▸ **Exercise**:
Within the records below is a range that opens at the line with "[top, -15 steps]" and closes at the line with "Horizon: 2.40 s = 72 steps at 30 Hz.". Return that range word for word, both ends included, and only that range.
***** Source material *****
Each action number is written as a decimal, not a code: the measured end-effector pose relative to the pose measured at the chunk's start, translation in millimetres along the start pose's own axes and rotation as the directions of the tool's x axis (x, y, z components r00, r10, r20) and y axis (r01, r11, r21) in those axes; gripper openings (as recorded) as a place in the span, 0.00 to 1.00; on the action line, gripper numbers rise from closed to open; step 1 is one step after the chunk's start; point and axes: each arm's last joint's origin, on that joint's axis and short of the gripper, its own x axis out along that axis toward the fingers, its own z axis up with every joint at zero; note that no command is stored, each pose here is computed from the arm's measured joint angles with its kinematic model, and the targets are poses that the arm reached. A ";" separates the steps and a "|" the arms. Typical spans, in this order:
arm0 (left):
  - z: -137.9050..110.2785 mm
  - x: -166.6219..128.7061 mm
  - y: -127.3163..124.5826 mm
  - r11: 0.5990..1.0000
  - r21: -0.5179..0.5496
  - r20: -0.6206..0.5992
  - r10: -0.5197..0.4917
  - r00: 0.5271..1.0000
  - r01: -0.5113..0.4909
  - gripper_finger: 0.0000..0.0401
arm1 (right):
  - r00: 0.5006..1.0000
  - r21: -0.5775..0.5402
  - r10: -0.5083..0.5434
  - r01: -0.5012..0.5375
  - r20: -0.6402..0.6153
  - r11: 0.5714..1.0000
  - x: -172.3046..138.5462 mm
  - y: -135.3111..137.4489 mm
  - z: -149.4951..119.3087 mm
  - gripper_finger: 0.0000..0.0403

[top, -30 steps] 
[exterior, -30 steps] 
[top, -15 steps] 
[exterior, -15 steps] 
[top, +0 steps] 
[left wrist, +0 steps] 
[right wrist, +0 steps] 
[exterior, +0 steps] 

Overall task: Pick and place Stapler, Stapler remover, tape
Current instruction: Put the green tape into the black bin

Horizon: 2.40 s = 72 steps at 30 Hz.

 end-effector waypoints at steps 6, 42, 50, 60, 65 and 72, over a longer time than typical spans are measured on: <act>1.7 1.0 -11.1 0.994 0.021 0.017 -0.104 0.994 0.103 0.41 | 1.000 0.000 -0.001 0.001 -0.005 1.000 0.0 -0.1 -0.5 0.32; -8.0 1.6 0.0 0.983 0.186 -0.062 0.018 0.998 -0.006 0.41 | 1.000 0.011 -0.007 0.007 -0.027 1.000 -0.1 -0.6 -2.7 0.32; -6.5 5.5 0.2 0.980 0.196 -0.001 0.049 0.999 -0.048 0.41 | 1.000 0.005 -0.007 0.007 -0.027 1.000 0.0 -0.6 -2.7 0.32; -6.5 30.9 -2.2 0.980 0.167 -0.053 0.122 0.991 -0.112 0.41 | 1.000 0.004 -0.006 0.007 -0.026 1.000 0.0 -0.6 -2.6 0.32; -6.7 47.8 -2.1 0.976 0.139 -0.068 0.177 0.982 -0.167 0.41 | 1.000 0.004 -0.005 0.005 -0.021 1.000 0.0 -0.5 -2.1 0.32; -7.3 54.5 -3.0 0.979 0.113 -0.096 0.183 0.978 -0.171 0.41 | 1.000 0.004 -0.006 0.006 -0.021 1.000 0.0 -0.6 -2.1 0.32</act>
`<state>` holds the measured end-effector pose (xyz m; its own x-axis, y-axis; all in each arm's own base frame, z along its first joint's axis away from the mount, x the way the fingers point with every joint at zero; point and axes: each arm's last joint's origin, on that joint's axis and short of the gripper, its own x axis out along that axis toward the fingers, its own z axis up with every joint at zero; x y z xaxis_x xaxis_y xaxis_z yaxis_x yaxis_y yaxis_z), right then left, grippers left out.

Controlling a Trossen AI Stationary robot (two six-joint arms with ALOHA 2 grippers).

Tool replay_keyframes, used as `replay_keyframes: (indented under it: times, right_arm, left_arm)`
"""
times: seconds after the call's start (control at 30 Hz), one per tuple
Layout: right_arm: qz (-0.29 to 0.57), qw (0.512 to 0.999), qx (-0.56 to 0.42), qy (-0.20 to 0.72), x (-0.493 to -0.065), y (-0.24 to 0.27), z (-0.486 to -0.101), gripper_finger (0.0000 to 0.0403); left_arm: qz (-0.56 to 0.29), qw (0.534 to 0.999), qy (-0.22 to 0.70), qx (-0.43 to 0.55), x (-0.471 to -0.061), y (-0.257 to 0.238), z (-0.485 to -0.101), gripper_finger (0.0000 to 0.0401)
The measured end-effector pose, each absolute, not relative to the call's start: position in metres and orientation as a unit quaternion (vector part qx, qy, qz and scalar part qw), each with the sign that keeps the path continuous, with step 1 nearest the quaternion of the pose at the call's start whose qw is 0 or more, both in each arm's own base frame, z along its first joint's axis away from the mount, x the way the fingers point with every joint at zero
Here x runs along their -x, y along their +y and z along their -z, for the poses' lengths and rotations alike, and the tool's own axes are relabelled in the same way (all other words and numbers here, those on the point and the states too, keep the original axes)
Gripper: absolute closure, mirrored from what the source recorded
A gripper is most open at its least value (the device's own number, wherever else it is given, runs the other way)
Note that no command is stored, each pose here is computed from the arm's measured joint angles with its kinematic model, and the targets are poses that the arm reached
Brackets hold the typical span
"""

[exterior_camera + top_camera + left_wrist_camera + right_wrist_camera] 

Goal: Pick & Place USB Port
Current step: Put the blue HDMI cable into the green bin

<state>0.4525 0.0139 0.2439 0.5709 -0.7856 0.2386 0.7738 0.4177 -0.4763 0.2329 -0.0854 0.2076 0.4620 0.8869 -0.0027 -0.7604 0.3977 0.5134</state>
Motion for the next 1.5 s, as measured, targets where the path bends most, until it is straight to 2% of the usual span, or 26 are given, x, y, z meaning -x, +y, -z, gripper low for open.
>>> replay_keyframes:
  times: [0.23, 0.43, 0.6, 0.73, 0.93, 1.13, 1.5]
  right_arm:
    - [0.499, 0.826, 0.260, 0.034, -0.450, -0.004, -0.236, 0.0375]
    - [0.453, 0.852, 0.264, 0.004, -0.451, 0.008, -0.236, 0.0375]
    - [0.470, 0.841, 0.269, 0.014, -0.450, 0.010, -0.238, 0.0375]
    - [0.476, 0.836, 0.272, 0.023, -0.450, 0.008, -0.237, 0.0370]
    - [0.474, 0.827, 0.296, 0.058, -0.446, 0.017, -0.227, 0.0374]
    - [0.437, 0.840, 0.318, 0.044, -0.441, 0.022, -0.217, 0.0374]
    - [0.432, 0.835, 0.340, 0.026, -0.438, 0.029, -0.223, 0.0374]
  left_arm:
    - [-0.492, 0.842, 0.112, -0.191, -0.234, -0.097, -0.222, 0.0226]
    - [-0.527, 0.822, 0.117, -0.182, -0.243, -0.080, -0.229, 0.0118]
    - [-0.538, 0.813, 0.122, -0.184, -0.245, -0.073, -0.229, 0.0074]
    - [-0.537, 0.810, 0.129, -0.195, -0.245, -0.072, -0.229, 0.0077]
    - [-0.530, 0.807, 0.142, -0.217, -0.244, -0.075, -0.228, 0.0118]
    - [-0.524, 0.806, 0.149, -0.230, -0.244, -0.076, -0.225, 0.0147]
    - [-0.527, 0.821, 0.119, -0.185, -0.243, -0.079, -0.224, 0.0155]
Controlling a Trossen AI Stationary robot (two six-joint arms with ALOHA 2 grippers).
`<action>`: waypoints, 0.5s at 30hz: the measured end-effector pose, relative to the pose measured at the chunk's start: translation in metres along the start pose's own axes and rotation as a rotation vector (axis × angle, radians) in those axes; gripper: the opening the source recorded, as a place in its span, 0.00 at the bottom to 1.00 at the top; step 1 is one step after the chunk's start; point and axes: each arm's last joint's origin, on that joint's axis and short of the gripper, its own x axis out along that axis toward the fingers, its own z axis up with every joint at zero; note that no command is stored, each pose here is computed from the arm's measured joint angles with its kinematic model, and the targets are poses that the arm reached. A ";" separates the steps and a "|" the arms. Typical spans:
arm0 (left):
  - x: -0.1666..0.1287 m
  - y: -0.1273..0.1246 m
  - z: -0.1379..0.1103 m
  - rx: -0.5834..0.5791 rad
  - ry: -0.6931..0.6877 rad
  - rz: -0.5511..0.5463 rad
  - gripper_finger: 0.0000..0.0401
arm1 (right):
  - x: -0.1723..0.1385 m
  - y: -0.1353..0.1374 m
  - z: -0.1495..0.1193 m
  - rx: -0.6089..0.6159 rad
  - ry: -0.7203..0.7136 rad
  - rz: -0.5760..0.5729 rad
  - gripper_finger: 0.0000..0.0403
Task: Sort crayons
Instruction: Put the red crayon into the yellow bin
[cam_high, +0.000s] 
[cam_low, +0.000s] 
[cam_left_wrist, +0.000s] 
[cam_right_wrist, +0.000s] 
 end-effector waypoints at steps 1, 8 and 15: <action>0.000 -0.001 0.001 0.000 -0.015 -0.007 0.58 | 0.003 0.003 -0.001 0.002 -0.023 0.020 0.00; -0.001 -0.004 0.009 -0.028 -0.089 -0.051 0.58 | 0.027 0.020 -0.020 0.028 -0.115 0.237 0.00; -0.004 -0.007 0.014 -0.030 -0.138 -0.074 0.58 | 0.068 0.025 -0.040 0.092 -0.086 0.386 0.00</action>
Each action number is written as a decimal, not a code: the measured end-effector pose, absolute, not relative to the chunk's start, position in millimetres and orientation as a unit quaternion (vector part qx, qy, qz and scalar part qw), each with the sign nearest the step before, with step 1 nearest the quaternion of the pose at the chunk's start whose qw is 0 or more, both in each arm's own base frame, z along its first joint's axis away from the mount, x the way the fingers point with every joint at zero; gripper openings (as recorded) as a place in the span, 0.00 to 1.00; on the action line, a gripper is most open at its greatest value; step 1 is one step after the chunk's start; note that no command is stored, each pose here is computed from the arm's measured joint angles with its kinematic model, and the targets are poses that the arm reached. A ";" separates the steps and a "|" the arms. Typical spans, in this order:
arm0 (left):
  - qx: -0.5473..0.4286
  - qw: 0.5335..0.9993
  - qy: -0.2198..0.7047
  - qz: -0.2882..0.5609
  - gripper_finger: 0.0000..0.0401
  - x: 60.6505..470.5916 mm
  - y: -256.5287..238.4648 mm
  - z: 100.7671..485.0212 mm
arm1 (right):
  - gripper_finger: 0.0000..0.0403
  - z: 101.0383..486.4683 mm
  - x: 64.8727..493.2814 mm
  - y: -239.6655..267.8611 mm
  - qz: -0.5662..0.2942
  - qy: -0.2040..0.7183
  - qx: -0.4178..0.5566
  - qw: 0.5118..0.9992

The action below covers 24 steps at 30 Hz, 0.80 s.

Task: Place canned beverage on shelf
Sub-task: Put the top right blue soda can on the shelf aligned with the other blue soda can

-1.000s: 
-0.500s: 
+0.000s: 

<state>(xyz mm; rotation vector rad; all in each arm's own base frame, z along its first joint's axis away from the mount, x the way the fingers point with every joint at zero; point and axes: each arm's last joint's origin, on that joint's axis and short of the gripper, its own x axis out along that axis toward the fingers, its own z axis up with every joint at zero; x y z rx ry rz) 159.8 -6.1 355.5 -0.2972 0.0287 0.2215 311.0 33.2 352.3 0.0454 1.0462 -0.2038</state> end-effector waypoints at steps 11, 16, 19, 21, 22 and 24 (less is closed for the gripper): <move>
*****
▸ **Reply to the task**:
[top, -15 steps] 
[exterior, -15 steps] 
[top, +0 steps] 
[left wrist, +0 steps] 
[right wrist, +0 steps] 
[exterior, +0 steps] 

Overall task: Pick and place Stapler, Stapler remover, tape
Current instruction: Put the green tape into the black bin

Horizon: 2.40 s = 72 steps at 30 Hz.

The answer contains nothing further.